_Work to complete_
Repeat exactly, please, the opening lines of the data below, through and including the line where "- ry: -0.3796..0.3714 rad" sits.

[Dataset items]
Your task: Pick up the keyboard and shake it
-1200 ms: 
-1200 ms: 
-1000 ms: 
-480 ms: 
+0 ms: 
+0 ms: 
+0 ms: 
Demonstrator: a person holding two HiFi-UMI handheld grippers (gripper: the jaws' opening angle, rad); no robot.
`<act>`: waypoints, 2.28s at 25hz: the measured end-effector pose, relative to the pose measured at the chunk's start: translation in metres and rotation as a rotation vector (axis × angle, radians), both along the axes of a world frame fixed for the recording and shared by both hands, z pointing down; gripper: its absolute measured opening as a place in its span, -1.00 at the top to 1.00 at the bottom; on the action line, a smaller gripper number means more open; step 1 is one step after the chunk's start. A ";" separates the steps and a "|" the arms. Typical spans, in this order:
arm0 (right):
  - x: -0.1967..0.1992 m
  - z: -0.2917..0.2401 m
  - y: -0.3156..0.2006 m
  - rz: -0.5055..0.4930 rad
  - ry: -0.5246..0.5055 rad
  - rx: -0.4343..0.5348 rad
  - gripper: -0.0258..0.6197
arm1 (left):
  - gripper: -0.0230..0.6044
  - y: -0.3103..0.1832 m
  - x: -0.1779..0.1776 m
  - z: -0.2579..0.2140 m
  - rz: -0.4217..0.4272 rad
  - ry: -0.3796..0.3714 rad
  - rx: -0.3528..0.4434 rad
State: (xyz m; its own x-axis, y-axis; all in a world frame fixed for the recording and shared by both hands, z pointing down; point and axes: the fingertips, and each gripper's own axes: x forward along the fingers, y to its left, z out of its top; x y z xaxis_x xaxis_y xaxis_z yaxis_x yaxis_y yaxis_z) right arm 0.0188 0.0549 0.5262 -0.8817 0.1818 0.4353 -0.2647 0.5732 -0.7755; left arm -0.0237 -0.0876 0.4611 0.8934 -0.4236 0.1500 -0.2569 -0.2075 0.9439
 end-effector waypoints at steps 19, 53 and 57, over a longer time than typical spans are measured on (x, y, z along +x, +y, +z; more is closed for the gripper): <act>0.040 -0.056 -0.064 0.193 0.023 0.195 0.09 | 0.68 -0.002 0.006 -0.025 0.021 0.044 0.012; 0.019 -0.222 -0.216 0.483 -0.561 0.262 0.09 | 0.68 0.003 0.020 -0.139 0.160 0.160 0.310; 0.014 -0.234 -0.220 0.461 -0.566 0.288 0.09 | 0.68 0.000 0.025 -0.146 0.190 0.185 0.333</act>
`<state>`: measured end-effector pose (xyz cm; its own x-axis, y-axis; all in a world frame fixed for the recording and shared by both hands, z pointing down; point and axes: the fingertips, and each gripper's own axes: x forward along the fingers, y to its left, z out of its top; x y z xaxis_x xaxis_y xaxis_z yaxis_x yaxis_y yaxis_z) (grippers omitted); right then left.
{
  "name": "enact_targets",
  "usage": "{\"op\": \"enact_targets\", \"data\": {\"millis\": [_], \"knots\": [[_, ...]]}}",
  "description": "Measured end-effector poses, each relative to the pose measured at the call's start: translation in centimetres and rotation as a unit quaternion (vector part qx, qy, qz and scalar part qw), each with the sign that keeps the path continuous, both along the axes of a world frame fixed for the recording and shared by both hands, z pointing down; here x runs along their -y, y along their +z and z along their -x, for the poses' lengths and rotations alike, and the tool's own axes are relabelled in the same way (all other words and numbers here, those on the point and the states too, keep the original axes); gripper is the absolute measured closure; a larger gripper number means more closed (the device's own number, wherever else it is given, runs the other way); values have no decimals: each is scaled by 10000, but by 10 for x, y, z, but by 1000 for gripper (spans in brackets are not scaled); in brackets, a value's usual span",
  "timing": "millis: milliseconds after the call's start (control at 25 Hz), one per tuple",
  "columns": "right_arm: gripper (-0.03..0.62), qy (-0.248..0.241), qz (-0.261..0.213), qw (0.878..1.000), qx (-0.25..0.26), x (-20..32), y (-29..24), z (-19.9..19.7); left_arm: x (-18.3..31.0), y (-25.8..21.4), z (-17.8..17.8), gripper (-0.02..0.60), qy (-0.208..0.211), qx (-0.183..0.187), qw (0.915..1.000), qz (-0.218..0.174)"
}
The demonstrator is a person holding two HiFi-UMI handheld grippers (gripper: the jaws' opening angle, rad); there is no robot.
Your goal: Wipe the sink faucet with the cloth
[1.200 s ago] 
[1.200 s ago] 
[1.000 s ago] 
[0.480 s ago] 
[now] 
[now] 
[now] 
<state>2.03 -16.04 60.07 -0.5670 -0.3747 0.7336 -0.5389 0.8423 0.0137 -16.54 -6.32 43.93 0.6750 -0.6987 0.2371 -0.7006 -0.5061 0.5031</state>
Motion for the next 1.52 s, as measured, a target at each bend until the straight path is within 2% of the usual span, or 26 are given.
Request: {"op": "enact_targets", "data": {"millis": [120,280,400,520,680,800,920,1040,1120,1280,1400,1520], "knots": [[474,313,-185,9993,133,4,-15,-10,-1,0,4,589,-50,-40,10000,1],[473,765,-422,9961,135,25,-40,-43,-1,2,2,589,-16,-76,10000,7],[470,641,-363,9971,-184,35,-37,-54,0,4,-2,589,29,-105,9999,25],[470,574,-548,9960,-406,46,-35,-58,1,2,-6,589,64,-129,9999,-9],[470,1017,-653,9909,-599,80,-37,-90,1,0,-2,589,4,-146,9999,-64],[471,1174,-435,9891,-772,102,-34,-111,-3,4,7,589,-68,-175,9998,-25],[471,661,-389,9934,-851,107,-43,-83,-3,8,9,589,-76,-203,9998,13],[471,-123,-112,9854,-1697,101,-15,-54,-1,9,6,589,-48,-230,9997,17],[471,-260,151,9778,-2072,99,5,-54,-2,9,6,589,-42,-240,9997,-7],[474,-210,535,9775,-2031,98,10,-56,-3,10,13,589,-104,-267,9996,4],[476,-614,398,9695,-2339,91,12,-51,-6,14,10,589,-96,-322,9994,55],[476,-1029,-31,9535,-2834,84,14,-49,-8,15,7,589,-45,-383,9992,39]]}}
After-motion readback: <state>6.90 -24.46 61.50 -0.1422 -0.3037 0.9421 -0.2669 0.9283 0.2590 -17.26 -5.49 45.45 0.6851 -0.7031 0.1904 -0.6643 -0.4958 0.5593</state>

_Answer section_
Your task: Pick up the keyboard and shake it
-1200 ms: 
-1200 ms: 
-1000 ms: 
-480 ms: 
+0 ms: 
+0 ms: 
+0 ms: 
Demonstrator: a person holding two HiFi-UMI handheld grippers (gripper: the jaws' opening angle, rad); no robot.
`<act>`: waypoints, 2.28s at 25hz: the measured end-effector pose, relative to the pose measured at the chunk's start: translation in metres and rotation as a rotation vector (axis × angle, radians), both along the axes of a world frame fixed for the recording and shared by both hands, z pointing down; gripper: its absolute measured opening as a place in its span, -1.00 at the top to 1.00 at the bottom; on the action line, a smaller gripper number means more open; step 1 is one step after the chunk's start. A ";" separates the steps and a "|" the arms. Typical spans, in this order:
arm0 (right):
  - x: -0.1967..0.1992 m
  - z: -0.2917..0.2401 m
  - y: -0.3156..0.2006 m
  - rz: -0.5055..0.4930 rad
  - ry: -0.5246..0.5055 rad
  - rx: -0.4343..0.5348 rad
  - gripper: -0.0258..0.6197
arm1 (left):
  - gripper: -0.0230..0.6044
  - y: -0.3103..0.1832 m
  - x: -0.1779..0.1776 m
  - z: -0.2579..0.2140 m
  - rz: -0.4217..0.4272 rad
  - ry: -0.3796..0.3714 rad

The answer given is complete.